Kyl Myers è madre di una creatura il cui sesso lei e il padre rifiutano di svelare, non soltanto agli altri, ma anche a lei medesima. E’ il gender creative parenting.
Di che cosa consiste la libertà? Questa domanda è sorta in me leggendo un articolo di giornale che riporta un fatto recente. Vi si parla, in chiave di piena approvazione, di una donna americana, Kyl Myers, madre di una creatura il cui sesso lei e il padre rifiutano di svelare, non soltanto agli altri, ma anche a lei medesima. Entrambi intendono educare la persona cui hanno dato la vita senza una identità imposta dalla biologia o dalla società. “Il suo metodo (di Kyl Meyers, ndr) di fare il genitore abbraccia quello che è femminile e maschile”, dice un articolo dell’Huffington Post. E continua, “nulla è fuori gioco”. I due genitori sono attenti a “non limitare il campo di opzioni” davanti alla loro prole. L’essere che hanno generato deve essere libero di “esprimersi senza restrizioni o attese per quanto tocca la natura stereotipica dell’indentità sessuale”.
Che c’è di male, dopotutto? Quale genitore vorrebbe limitare l’esperienza dei suoi figli ad un’esperienza solo parziale delle belle possibilità di cui è fatta la vita? Non desideriamo forse la libertà per le persone che ci sono care? Non consiste la libertà — come ha detto Kyl Myers citata nell’articolo — nell’avere opzioni? Perciò, più opzioni dovrebbe sempre significare più libertà. Non sarebbe questa una educazione finalmente più libera?
Ma è questa la libertà?
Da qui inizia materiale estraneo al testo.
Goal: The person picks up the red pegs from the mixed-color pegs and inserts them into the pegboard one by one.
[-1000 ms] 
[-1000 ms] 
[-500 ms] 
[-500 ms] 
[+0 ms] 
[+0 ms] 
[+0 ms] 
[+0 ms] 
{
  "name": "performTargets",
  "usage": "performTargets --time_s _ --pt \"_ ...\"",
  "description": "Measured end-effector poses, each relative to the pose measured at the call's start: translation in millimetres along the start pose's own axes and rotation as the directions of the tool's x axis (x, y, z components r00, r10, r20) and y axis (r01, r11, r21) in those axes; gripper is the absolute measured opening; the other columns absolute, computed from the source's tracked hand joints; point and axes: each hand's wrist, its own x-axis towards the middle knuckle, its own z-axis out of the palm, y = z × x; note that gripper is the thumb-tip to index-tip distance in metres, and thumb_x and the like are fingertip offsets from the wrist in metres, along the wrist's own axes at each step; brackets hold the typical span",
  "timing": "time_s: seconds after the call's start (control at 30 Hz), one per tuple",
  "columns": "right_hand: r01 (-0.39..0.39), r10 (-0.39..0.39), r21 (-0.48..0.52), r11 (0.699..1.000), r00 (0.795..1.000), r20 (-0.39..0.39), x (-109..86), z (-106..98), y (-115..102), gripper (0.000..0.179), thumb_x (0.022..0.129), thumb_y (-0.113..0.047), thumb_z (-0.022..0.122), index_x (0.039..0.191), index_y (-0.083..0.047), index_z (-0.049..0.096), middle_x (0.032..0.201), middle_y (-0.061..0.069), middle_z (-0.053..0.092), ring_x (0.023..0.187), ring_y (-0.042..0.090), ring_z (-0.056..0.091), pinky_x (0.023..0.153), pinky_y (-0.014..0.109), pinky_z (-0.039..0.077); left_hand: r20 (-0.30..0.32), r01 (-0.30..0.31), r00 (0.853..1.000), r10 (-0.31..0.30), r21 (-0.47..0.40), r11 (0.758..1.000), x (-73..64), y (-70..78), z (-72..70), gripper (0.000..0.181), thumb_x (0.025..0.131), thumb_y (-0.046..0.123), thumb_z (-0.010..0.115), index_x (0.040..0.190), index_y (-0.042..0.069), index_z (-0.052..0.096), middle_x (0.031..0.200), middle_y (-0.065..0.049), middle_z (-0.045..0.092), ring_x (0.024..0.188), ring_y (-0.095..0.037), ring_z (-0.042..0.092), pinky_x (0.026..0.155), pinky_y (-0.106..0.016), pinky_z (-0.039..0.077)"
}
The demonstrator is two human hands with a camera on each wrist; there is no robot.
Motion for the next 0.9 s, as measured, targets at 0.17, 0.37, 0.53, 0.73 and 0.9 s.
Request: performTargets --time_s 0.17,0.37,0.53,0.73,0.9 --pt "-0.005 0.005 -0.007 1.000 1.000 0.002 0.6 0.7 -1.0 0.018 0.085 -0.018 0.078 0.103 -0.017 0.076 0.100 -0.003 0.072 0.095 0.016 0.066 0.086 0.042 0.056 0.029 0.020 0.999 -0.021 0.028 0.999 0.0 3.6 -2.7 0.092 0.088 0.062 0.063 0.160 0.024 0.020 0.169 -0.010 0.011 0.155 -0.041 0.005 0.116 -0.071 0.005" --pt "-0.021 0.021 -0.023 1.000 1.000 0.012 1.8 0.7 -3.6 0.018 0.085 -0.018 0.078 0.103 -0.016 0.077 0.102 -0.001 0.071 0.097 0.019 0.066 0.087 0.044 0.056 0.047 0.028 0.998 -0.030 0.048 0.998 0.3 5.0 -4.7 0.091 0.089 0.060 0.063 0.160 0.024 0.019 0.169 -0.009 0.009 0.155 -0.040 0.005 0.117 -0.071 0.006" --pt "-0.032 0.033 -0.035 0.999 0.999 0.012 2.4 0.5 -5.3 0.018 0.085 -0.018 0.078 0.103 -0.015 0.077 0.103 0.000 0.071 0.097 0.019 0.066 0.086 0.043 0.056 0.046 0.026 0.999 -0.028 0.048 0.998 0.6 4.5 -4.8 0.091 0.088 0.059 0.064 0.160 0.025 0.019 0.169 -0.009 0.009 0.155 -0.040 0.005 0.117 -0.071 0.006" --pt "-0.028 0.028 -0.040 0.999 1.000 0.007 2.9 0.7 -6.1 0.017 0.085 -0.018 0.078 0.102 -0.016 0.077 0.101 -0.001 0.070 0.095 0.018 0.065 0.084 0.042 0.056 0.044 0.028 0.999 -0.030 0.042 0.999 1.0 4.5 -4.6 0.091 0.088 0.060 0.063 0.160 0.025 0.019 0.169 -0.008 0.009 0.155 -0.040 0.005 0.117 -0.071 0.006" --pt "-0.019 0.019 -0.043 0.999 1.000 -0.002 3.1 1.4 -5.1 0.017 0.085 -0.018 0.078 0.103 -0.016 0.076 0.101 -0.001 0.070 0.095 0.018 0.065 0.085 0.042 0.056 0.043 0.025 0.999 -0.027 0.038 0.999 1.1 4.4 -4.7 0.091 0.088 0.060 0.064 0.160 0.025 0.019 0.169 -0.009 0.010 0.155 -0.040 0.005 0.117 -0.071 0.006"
Se fosse così, allora essere libero vorrebbe dire stare sempre alla superficie dell’esperienza umana, senza mai correre il rischio di andare in fondo ad una scelta, di dire un sì, di implicarsi nella realtà che impegna tutta la persona, fino alla morte. Avere sempre aperte le altre opzioni esclude la possibilità del brivido della libertà, quella capacità umana di dare consenso, non solo provvisorio, ma amorevole, aspirante alla totalità.
A me pare che questa educazione lodata nell’articolo misconosca completamente la libertà. Ma la libertà, che è chiamata ad affrontare anche la morte e la sofferenza senza perdersi, ha bisogno di essere aiutata, guidata, educata. L’impegnarsi nella realtà fino in fondo, l’unica vera modalità di libertà, non è automatico. Siamo tutti feriti nella libertà, e non sappiamo se saremo capaci di vivere sempre il nostro “sì” senza abbandonare l’impegno.
La nostra identità sessuale è uno dei modi più profondi e uno degli aiuti più forti a relazionarci con la realtà. È una dinamica e un’energia che ci dà lo slancio per entrare nel mondo, per diventare un solo corpo con un’altra persona e anche diventare co-creatori di una nuova vita umana che può andare avanti nel tempo dopo la nostra morte. Indebolire e confondere questa identità, offuscare il dono spettacolare del significato della nostra corporeità vuol dire privarci di una certezza che permette alla libertà di realizzarsi; vuol dire rendere più incerto il nostro impegno nel mondo.
Kyl e Brent Myers, voi vi impegnate a sostenere la libertà di vostro figlio — o figlia —, ma lo fate mettendo in forse la sua identità sessuale, il dono che abbiamo per vivere in modo più pieno proprio la nostra libertà.